[AIM OF THE TASK]:
Pictures excluded, retype the lines from the one containing "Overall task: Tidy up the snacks" through the last line of the data below, both included.

[PROVIDED MATERIAL]:
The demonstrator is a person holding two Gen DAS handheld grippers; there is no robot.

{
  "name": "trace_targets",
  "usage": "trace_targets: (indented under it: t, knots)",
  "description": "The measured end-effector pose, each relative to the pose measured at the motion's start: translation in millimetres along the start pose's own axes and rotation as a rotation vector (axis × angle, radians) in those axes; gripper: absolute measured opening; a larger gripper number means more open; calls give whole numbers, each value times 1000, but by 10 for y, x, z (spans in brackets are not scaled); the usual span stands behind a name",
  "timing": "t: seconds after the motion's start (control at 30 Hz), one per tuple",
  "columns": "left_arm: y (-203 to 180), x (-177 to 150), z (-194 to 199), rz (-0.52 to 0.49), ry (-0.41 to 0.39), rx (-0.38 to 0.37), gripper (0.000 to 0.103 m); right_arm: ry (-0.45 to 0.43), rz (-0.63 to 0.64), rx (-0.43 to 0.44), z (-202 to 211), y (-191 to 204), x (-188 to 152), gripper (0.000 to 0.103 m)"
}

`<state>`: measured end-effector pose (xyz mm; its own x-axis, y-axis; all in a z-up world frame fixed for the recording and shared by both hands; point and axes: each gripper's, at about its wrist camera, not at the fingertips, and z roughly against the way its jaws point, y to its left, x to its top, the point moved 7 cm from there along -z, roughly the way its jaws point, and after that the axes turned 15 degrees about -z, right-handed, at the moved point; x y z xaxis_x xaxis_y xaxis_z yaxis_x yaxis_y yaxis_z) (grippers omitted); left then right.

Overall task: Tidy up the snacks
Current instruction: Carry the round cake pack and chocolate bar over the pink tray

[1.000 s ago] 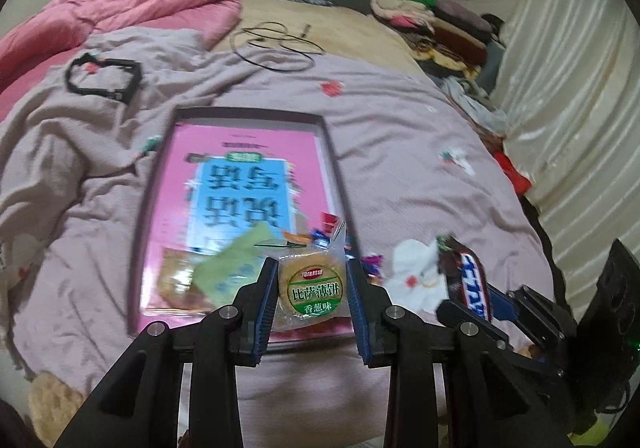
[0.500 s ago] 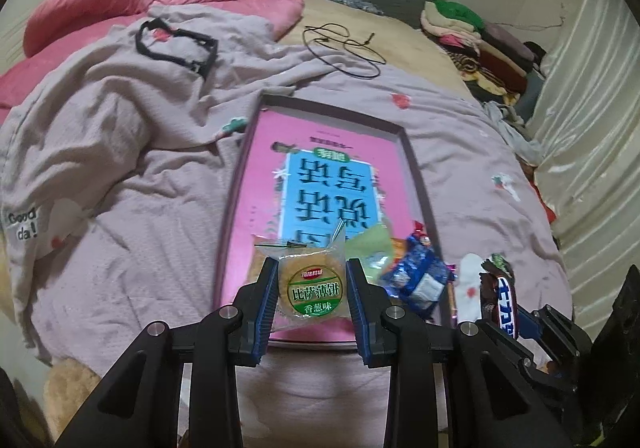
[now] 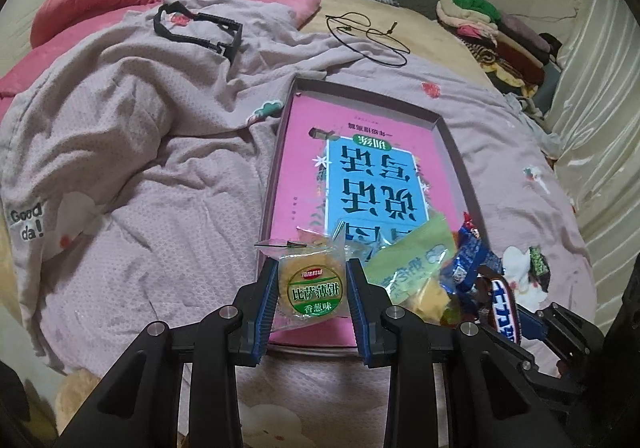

[TASK SOLUTION]:
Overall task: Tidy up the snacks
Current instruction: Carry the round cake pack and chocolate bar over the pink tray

[1.000 s ago] 
[0.500 s ago] 
[now] 

This output is complete as it stands.